When the line containing "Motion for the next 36" is reached, begin reproducing lines exactly and continue through the last line of the records below.

Collected data:
..............................
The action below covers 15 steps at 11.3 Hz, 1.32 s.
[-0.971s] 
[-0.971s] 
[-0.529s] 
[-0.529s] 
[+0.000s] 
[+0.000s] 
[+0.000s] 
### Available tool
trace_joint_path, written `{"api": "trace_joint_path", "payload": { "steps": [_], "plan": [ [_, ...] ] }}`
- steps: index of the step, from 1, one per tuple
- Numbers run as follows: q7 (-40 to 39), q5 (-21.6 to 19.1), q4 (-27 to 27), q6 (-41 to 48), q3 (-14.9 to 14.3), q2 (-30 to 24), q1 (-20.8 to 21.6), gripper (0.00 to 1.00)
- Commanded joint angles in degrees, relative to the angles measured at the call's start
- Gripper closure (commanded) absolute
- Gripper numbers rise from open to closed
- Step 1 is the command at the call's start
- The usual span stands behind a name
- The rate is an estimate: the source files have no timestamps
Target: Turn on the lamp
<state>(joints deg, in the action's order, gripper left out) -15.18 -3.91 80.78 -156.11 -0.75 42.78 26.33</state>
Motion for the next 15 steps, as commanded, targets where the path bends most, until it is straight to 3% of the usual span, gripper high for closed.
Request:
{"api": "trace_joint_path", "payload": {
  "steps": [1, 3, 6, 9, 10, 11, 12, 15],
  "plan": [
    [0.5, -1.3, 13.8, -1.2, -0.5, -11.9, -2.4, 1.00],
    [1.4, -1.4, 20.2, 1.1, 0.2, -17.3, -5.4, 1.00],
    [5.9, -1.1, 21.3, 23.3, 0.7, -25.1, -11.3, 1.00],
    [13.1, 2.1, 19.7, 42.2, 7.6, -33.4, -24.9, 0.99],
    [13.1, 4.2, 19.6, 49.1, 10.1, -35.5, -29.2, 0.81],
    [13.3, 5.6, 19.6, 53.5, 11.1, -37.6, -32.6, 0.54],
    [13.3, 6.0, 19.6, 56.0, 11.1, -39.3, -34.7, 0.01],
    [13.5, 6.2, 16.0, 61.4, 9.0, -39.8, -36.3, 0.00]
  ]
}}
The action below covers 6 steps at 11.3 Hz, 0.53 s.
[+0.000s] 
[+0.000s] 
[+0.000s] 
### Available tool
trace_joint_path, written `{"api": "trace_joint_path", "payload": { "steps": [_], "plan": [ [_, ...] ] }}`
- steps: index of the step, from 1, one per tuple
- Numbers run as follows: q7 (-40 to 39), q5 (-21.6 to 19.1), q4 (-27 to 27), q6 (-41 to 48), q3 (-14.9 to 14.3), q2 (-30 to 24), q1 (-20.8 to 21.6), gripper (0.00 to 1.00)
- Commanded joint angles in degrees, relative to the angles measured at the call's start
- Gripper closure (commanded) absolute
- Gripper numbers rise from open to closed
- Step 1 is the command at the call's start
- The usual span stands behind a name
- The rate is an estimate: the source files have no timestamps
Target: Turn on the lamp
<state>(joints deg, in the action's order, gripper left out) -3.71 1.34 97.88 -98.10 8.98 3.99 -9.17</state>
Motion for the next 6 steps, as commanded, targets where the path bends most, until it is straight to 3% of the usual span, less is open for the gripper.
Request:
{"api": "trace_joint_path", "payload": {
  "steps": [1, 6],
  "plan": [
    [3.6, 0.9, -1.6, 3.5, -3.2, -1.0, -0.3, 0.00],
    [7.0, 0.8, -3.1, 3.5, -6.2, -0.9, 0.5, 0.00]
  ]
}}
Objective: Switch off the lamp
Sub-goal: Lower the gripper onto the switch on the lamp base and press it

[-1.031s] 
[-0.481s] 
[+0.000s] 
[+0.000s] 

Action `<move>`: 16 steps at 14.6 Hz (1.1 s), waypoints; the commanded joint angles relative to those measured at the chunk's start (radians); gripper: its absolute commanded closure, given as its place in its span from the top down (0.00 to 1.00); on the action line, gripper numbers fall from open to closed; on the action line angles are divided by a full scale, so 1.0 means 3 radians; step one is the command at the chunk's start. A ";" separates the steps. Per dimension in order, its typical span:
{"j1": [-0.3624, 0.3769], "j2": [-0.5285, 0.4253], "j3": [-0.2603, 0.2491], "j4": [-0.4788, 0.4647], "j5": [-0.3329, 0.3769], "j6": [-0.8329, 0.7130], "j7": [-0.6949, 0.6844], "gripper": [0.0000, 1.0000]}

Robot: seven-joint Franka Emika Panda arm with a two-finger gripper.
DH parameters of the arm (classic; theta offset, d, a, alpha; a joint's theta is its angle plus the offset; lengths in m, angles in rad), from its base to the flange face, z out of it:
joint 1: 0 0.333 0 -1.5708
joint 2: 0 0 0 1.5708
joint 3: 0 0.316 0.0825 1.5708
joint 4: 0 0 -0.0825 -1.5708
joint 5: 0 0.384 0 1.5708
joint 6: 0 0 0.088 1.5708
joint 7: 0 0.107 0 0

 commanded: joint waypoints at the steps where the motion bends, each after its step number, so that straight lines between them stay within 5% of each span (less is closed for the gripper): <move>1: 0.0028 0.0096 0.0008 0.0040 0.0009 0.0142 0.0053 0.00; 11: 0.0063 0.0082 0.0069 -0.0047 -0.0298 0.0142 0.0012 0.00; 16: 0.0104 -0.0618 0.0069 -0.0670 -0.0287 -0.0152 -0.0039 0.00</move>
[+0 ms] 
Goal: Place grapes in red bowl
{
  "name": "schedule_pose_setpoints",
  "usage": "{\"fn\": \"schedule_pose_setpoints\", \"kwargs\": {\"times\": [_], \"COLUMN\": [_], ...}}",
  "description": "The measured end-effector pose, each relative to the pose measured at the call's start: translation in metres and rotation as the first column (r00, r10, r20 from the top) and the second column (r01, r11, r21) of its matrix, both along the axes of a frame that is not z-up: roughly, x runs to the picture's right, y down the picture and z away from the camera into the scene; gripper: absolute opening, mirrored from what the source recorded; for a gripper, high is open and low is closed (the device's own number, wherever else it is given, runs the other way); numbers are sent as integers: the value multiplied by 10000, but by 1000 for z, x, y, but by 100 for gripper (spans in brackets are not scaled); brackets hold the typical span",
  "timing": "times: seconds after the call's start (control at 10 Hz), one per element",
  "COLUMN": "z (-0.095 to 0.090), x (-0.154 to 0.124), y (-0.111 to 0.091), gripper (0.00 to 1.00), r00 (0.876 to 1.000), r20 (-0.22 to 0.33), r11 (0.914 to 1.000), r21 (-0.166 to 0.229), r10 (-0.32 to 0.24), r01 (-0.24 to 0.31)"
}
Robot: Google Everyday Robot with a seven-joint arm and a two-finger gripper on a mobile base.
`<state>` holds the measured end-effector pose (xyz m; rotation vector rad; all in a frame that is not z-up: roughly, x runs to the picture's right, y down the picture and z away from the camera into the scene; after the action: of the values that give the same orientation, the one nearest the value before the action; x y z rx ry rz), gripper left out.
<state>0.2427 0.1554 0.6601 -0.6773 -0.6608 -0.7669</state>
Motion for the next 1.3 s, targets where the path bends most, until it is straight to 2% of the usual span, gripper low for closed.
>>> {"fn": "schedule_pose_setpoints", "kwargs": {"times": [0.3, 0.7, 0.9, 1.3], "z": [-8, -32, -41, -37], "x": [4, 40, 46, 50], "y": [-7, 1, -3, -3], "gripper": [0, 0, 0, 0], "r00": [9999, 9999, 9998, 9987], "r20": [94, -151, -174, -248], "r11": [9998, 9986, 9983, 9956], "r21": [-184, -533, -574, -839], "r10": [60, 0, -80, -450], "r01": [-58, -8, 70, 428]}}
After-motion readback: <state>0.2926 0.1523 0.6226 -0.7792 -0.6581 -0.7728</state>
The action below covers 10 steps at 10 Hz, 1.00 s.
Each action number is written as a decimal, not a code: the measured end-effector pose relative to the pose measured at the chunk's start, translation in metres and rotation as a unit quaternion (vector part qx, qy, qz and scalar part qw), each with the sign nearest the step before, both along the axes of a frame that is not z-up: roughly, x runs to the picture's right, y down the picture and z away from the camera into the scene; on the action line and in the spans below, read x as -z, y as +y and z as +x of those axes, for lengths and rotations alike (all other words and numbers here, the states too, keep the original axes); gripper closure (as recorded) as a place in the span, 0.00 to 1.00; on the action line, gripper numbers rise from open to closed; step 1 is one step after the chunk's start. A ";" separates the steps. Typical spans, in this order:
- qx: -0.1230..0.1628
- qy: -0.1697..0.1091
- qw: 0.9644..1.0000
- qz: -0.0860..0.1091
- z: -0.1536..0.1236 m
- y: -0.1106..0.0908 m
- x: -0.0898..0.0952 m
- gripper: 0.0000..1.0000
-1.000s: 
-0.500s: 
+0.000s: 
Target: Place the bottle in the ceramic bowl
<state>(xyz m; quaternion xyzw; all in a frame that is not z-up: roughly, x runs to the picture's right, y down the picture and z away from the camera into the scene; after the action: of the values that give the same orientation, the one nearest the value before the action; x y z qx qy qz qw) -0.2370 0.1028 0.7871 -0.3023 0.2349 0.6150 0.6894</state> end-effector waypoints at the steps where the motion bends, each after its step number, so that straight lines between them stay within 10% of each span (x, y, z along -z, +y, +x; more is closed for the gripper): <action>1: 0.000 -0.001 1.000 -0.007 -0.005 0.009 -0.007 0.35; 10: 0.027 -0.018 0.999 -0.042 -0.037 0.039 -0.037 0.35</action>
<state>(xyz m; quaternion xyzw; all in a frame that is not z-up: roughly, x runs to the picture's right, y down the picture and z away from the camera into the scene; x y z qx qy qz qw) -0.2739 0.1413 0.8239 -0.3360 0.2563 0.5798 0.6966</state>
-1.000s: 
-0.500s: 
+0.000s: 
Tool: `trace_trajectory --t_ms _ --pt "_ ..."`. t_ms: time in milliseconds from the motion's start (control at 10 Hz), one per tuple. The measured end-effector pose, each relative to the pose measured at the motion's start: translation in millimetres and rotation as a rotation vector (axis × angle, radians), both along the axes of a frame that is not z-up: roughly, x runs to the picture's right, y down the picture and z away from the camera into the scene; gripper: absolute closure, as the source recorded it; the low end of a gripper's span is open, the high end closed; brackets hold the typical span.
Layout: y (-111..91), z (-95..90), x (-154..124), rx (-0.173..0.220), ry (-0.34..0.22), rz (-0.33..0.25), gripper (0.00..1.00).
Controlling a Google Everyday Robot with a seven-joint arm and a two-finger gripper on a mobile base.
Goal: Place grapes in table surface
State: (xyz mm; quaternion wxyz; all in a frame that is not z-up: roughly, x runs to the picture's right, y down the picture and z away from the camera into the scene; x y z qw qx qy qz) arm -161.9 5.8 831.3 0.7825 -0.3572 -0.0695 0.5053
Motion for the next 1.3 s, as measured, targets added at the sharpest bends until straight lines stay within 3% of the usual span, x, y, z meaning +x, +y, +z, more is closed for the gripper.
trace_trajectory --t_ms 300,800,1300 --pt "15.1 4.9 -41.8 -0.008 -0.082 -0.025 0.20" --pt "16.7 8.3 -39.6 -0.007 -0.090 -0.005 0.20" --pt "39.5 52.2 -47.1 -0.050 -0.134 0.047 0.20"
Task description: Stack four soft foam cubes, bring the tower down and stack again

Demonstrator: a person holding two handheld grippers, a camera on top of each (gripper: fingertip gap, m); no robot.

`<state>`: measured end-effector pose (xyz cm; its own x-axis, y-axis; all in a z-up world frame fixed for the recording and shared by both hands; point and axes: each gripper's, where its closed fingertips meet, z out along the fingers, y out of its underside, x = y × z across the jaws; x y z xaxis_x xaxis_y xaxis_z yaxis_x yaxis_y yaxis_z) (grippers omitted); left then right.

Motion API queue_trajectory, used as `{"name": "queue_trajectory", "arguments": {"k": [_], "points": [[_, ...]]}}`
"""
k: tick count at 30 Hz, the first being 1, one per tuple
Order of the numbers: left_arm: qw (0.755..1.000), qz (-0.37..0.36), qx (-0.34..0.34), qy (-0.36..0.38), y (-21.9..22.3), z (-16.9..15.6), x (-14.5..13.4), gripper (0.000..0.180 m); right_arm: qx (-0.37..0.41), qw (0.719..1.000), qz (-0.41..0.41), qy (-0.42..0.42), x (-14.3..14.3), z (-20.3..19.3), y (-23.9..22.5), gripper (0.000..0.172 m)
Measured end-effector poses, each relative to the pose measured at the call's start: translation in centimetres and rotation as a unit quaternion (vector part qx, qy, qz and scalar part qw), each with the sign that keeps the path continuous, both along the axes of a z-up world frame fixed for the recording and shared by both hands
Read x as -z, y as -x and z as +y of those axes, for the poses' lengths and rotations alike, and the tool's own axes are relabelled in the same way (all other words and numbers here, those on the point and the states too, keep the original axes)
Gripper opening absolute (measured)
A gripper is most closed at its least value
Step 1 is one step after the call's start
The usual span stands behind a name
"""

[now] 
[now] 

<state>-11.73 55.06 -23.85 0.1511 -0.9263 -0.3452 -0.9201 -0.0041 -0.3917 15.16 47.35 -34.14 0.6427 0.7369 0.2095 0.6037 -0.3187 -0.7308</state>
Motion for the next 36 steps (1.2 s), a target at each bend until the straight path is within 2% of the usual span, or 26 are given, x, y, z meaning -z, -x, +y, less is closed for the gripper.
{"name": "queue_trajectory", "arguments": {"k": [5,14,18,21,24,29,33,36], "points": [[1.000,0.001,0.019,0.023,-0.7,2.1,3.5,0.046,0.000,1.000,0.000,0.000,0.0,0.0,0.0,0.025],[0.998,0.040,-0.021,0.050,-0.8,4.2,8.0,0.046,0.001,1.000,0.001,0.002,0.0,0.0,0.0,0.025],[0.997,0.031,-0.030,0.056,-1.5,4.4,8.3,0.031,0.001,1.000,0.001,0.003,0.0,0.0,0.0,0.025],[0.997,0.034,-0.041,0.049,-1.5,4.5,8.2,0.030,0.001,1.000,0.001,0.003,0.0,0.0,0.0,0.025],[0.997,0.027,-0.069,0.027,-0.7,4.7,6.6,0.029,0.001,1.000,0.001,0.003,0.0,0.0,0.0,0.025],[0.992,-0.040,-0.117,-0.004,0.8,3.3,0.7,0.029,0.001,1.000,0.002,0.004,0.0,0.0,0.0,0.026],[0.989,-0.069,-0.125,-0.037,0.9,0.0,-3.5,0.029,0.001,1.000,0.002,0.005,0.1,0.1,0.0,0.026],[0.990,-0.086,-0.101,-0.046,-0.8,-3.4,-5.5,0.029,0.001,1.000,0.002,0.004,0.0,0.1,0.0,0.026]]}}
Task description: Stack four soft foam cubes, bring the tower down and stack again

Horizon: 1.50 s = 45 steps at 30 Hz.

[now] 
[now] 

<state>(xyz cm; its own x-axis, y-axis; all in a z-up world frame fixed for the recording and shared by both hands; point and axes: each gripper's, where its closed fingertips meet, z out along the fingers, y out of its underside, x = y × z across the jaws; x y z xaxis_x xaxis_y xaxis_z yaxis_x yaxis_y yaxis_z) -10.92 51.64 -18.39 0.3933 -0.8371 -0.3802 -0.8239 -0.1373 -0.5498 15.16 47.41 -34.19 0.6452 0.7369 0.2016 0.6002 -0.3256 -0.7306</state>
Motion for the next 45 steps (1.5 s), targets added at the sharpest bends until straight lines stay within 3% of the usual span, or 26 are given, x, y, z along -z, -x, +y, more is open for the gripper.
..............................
== Answer space ==
Motion for the next 36 steps (1.2 s), a target at each bend until the straight path is within 2% of the usual span, or 26 are given, x, y, z meaning -z, -x, +y, less is closed for the gripper.
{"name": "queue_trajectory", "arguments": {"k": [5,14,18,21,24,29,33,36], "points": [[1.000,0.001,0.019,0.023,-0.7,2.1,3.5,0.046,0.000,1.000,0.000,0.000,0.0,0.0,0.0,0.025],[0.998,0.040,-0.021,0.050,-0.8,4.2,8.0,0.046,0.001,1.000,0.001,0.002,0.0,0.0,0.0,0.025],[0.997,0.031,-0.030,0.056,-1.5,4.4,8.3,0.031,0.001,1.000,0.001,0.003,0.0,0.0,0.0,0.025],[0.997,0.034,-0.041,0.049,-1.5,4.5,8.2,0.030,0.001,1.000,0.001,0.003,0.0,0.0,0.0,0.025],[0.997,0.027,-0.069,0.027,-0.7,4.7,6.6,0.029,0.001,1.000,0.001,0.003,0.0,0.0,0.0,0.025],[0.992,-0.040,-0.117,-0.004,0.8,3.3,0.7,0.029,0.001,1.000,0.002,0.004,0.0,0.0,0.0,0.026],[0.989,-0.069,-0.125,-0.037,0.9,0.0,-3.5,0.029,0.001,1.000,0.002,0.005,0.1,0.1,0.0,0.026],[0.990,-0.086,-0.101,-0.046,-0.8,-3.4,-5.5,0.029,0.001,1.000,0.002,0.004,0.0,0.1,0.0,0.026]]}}
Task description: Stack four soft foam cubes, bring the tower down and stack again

Horizon: 1.50 s = 45 steps at 30 Hz.

[now] 
[now] 

<state>(xyz cm; its own x-axis, y-axis; all in a z-up world frame fixed for the recording and shared by both hands; point and axes: each gripper's, where its closed fingertips meet, z out along the fingers, y out of its underside, x = y × z across the jaws; x y z xaxis_x xaxis_y xaxis_z yaxis_x yaxis_y yaxis_z) -10.92 51.64 -18.39 0.3933 -0.8371 -0.3802 -0.8239 -0.1373 -0.5498 15.16 47.41 -34.19 0.6452 0.7369 0.2016 0.6002 -0.3256 -0.7306</state>
Motion for the next 45 steps (1.5 s), targets added at the sharpest bends until straight lines stay within 3% of the usual span, or 26 are given, x, y, z along -z, -x, +y, more is open for the gripper.

There's nothing else to the answer.